## Work request
Pull every line that holds the word "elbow" from the entries.

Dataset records
#####
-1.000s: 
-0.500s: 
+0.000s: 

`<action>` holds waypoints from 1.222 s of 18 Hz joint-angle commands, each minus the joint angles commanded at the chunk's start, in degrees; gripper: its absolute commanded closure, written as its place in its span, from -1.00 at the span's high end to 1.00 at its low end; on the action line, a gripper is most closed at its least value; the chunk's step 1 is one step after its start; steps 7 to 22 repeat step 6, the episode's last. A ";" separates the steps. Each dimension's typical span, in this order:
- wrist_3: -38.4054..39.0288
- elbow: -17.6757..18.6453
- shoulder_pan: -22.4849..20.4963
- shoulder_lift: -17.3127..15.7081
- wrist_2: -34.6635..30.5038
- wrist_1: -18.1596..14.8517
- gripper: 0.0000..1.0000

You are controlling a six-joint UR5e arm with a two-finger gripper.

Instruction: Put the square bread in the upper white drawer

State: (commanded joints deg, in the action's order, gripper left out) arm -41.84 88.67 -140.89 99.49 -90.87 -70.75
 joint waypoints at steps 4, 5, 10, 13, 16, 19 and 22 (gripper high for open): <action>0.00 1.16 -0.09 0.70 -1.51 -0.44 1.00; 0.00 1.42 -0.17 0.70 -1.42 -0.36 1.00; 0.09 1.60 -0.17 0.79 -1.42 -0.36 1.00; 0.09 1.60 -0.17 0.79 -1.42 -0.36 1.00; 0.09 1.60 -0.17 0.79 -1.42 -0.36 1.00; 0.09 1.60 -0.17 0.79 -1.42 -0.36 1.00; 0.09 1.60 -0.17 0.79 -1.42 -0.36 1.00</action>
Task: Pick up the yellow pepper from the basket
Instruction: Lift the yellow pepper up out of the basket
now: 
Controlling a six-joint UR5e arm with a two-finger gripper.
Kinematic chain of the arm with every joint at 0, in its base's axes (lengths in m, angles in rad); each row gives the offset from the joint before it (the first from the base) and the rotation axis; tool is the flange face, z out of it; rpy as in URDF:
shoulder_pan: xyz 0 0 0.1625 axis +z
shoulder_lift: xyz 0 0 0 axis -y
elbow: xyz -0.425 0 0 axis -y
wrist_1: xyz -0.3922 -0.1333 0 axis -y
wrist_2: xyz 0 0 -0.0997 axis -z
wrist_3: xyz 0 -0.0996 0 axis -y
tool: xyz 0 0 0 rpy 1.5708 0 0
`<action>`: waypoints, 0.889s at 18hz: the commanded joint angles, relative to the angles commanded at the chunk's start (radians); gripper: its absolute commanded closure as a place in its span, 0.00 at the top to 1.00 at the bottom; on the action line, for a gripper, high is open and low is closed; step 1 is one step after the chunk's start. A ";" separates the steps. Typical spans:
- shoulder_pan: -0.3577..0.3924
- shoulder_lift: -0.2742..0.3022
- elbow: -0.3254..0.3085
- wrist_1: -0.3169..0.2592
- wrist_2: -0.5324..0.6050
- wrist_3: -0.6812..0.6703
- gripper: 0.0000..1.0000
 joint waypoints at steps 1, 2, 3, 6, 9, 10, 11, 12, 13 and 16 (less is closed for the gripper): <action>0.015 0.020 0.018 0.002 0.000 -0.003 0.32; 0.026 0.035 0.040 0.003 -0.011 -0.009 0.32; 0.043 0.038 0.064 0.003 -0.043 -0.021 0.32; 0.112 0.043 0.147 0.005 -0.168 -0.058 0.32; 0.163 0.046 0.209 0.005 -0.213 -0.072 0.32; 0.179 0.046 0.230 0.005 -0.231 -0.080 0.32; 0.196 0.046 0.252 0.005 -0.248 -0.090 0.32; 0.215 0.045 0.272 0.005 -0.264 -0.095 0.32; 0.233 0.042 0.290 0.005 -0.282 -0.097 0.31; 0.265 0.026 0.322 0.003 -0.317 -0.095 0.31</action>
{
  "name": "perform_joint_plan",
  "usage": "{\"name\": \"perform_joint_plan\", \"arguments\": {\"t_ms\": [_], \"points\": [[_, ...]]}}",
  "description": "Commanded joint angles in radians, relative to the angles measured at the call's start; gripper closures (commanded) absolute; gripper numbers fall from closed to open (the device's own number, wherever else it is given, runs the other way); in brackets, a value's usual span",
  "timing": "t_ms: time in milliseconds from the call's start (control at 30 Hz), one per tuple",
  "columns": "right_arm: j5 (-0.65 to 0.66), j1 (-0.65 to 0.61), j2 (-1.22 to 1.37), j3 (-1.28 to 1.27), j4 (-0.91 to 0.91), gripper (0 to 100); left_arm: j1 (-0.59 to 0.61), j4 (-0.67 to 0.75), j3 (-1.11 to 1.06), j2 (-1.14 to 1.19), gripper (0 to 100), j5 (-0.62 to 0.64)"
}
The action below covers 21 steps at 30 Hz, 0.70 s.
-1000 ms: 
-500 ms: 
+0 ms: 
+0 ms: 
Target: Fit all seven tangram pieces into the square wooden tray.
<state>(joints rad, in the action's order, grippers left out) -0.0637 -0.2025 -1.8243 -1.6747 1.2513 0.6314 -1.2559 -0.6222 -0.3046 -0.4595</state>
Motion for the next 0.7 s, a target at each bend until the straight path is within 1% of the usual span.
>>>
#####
## Final answer
- elbow: -17.6757..18.6453
elbow: xyz -0.425 0 0 axis -y
- elbow: -0.3254..0.3085

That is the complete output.